Noël n'en est pas à sa première forme, ni à son premier nostalgique, ni à sa première subversion et on peut constater une évolution en 6 temps de cet événement:


  1. Le phénomène astronomique et saisonnier du solstice d'hiver
  2. La création des premières fêtes, dites païennes
  3. La subversion et la récupération de ces fêtes par la chrétienté
  4. La transformation en congé civique par les gouvernements occidentaux
  5. La subversion, la récupération et la commercialisation de Noël par l'entreprise privée
  6. La situation actuelle, où la fête, politisée, sert aussi à alimenter les polémiques


1. Le solstice d'hiver


En premier lieu, la raison que cette fête existe est purement le résultat de phénomènes saisonniers et astronomiques, c'est-à-dire le solstice d'hiver. Cette date marque le premier jour de la saison de l'hiver. C'est aussi la journée la plus courte de l'année, mais le moment à partir duquel les journées commenceront à se rallonger, à sauts de puce au début, puis par des gains plus grands au printemps. Pour les premiers humains qui constataient cette étape du cycle de l'année, le solstice d'hiver était vraisemblablement pour eux la promesse que des jours meilleurs, ensoleillés et chauds, allaient revenir éventuellement. Un point de repère fiable, cyclique et ordonné dans un monde chaotique et imprévisible. C'est aussi simple ça, et tout le reste, vraiment tout le reste, n'est que pur emballage superflu: la planète Terre effectue sa révolution autour du soleil en toute indifférence de nos croyances religieuses, de nos opinions politiques et de la crise identitaire au Québec.

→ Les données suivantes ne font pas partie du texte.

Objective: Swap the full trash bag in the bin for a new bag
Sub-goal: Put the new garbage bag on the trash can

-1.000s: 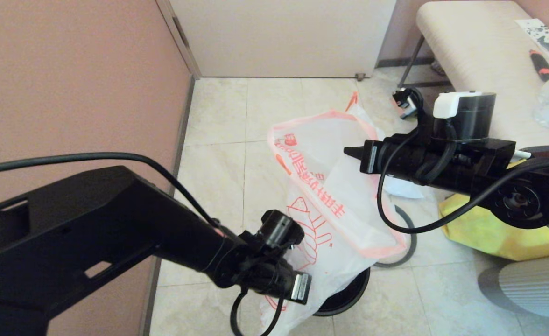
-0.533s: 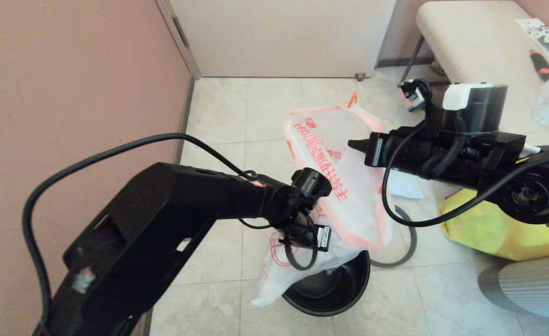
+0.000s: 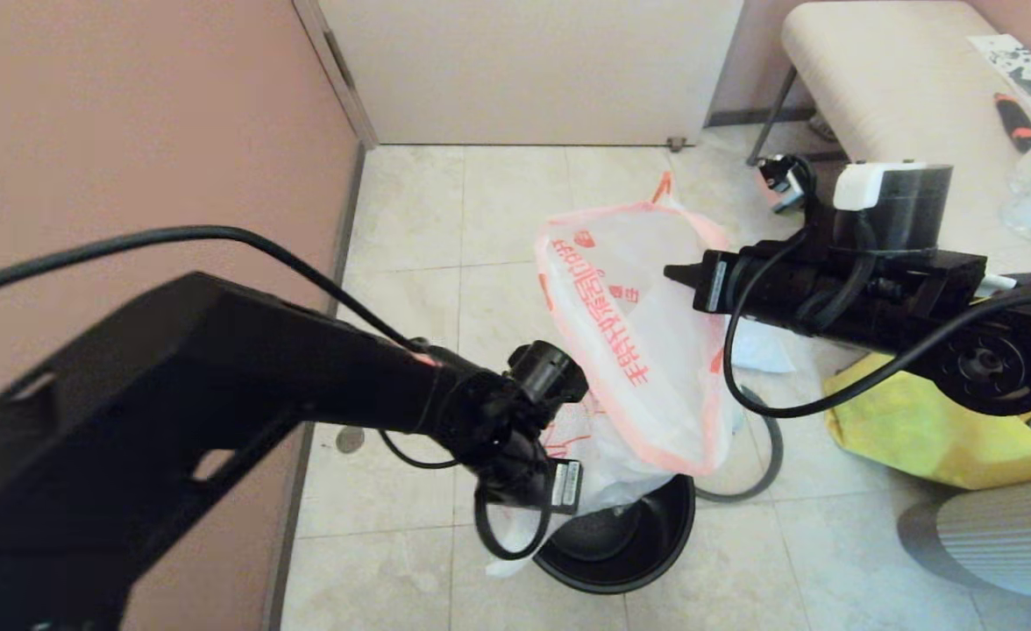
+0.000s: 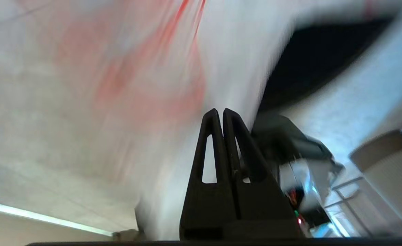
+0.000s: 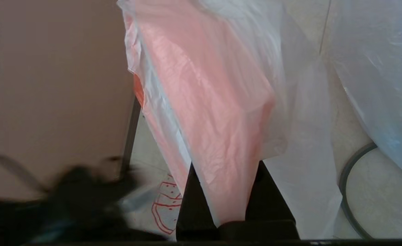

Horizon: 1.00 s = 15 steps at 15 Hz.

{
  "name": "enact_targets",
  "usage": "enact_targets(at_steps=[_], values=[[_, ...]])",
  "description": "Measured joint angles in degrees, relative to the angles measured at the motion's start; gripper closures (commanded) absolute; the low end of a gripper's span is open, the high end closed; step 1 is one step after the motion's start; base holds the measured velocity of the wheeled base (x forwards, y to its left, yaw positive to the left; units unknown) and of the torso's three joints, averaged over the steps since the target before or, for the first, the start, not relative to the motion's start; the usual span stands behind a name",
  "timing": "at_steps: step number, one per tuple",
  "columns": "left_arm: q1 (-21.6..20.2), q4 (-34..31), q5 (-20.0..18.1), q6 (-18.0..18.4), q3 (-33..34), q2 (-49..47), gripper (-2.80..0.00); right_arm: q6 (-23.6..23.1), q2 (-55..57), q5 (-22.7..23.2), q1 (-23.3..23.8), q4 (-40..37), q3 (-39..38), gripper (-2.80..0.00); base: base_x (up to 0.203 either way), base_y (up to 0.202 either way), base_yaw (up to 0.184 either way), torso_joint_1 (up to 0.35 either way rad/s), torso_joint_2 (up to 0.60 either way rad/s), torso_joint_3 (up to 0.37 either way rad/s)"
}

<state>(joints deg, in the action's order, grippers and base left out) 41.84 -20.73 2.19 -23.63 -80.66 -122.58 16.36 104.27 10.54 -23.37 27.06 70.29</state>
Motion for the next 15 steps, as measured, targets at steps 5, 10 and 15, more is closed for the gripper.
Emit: enact_targets(at_steps=[5, 10, 15], values=[[-1.0, 12.4, -0.5, -2.0, 29.4, 20.7, 0.0, 0.0, 0.2, 0.0, 0.1, -0.1, 0.0, 0.0, 0.0, 0.0, 0.0, 0.0, 0.0, 0.0], [-4.6, 32.9, 2.9, -2.6, 43.4, 19.0, 0.0, 0.0, 0.2, 0.0, -0.1, -0.1, 0.0, 0.0, 0.0, 0.0, 0.0, 0.0, 0.0, 0.0], [-4.2, 41.5, 4.9, -2.1, 39.6, 8.1, 0.0, 0.1, 0.0, 0.1, -0.1, 0.0, 0.0, 0.0, 0.0, 0.0, 0.0, 0.0, 0.0, 0.0]])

 2. Les premières fêtes païennes


Sol Invictus
Des millénaires avant le récit du Christ, les civilisations humaines ont organisé des célébrations rattachées au solstice d'hiver, date enrobée de mythes et légendes de leurs religions respectives. L'idée est simple: parce que les saisons se suivent selon un cycle prévisible (malgré le hasard de la météo et des récoltes), les communautés pouvaient organiser l'élevage et l'agriculture selon ce cycle; l'hiver peut être long ou court, rigoureux ou clément, mais ce qui est certain, c'est qu'il laissera toujours la place au printemps. En période de terre infertile, il était logique de réduire la taille du cheptel, question de s'assurer que les animaux qui restent aient une part suffisante de grain et de fourrage pour survivre l'hiver. Les méthodes de conservation de la viande étant ce qu'elles étaient à l'époque, plutôt que de perdre la viande obtenue, les communautés organisèrent des festins. Un moment d'abondance en période de froid et de noirceur qu'on associait à la promesse du renouveau du solstice d'hiver. Ainsi, voit-on apparaître un peu partout dans le monde des célébrations au début de la saison de l'hiver, que ce soit Yule chez les populations germaniques ou les Saturnales chez les Romains. Les racines culturelles du Québécois sont d'abord païennes, pré-chrétiennes, et rattachées à la tradition romaine, qui elle-même en doit beaucoup aux Étrusques.

Notre calendrier n'est pas le fruit d'un diktat divin, mais le résultat de plusieurs millénaires d'expérimentations (qui se souvient du mois de Mercedonius?), de réformes (le passage de 10 à 12 mois par année), de modifications (Quintilis et Sextilis cédèrent la place à juillet et août pour honorer Jules César et Auguste) et de lois entièrement créées par l'esprit humain. Si nous avons un mois de décembre proprement dit, c'est que les Romains ont conçu l'idée de ce mois et de cette forme spécifique de calendrier. Quand vous parlez du «25 décembre», vous parlez d'une abstraction, d'une convention sociale créée de toute pièce, d'une hallucination collective partagée volontairement par la population. Notre conception du temps n'existe que dans nos têtes.